# OpenBMC platform communication channel: MCTP & PLDM

Author: Jeremy Kerr <jk@ozlabs.org> <jk>

## Problem Description

Currently, we have a few different methods of communication between host and
BMC. This is primarily IPMI-based, but also includes a few hardware-specific
side-channels, like hiomap. On OpenPOWER hardware at least, we've definitely
started to hit some of the limitations of IPMI (for example, we have need
for >255 sensors), as well as the hardware channels that IPMI typically uses.

This design aims to use the Management Component Transport Protocol (MCTP) to
provide a common transport layer over the multiple channels that OpenBMC
platforms provide. Then, on top of MCTP, we have the opportunity to move to
newer host/BMC messaging protocols to overcome some of the limitations we've
encountered with IPMI.

## Background and References

Separating the "transport" and "messaging protocol" parts of the current stack
allows us to design these parts separately. Currently, IPMI defines both of
these; we currently have BT and KCS (both defined as part of the IPMI 2.0
standard) as the transports, and IPMI itself as the messaging protocol.

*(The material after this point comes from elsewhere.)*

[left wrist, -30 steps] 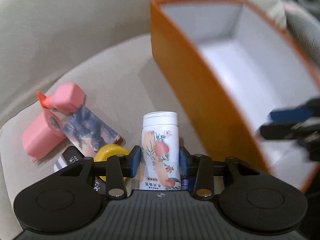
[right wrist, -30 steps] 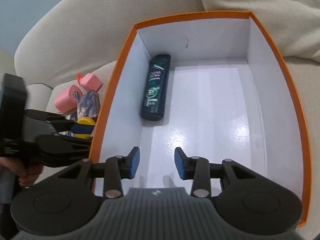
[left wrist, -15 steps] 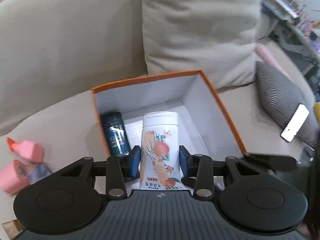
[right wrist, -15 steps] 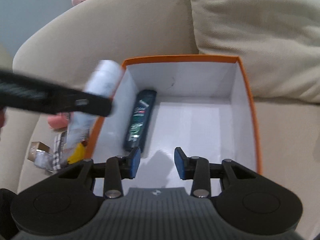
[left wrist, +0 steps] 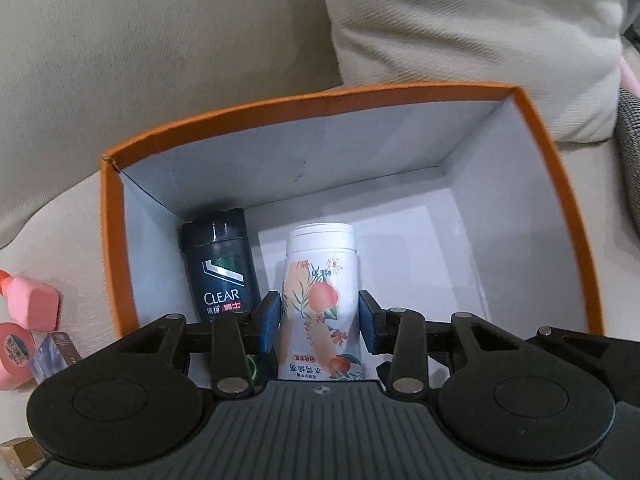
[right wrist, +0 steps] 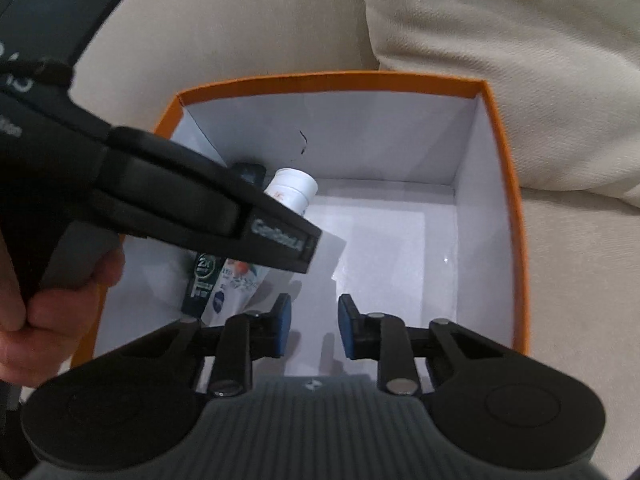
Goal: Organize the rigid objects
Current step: 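Lower the white peach-print tube into the box beside the bottle, open left gripper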
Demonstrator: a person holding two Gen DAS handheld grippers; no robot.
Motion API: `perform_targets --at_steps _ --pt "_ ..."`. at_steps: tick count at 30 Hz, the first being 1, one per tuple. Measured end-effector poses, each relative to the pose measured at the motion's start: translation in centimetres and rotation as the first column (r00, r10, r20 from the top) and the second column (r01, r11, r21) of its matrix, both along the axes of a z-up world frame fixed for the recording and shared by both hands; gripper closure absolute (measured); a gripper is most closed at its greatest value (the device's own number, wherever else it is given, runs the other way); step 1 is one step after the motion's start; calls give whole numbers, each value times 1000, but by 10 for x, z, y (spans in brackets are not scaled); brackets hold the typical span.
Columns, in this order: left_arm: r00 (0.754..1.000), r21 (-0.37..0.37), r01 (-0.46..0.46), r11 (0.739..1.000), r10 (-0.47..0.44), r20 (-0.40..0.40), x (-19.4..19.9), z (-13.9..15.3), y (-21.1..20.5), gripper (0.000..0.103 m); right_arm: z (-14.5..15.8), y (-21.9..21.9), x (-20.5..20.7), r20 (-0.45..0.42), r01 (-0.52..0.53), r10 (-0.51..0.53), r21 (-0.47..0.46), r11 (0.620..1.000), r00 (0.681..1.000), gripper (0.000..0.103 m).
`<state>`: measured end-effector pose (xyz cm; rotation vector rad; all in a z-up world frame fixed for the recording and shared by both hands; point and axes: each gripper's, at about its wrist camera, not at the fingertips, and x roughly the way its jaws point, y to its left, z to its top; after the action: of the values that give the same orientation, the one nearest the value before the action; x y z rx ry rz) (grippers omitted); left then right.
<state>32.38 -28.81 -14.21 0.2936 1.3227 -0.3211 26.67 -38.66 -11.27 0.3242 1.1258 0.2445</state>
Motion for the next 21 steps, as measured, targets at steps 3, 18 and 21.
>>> perform_targets --at_steps 3,18,21 --pt "1000 -5 -7 1000 7 -8 4 -7 1 57 -6 3 8 -23 3 -3 7 1000 1000 76" --pt "996 -203 51 978 -36 78 -14 70 47 54 -10 15 24 -73 -10 10 9 1000 997 66" --pt "990 -238 48 970 -15 139 -22 93 70 54 -16 21 34 -113 -22 21 -1 1000 993 66"
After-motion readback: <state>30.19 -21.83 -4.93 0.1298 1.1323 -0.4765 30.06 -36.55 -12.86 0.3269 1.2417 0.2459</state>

Some efforts of improving the hardware transport mechanism of IPMI have been
attempted, but not in a cross-implementation manner so far. This does not
address some of the limitations of the IPMI data model.

MCTP defines a standard transport protocol, plus a number of separate physical
layer bindings for the actual transport of MCTP packets. These are defined by
the DMTF's Platform Management Working group; standards are available at:

https://www.dmtf.org/standards/pmci

The following diagram shows how these standards map to the areas of
functionality that we may want to implement for OpenBMC. The DSP numbers
provided are references to DMTF standard documents.

![](mctp-standards.svg)

One of the key concepts here is that separation of transport protocol from the
physical layer bindings; this means that an MCTP "stack" may be using either a
I2C, PCI, Serial or custom hardware channel, without the higher layers of that
stack needing to be aware of the hardware implementation. These higher levels
only need to be aware that they are communicating with a certain entity, defined
by an Entity ID (MCTP EID). These entities may be any element of the platform
that communicates over MCTP - for example, the host device, the BMC, or any
other system peripheral - static or hot-pluggable.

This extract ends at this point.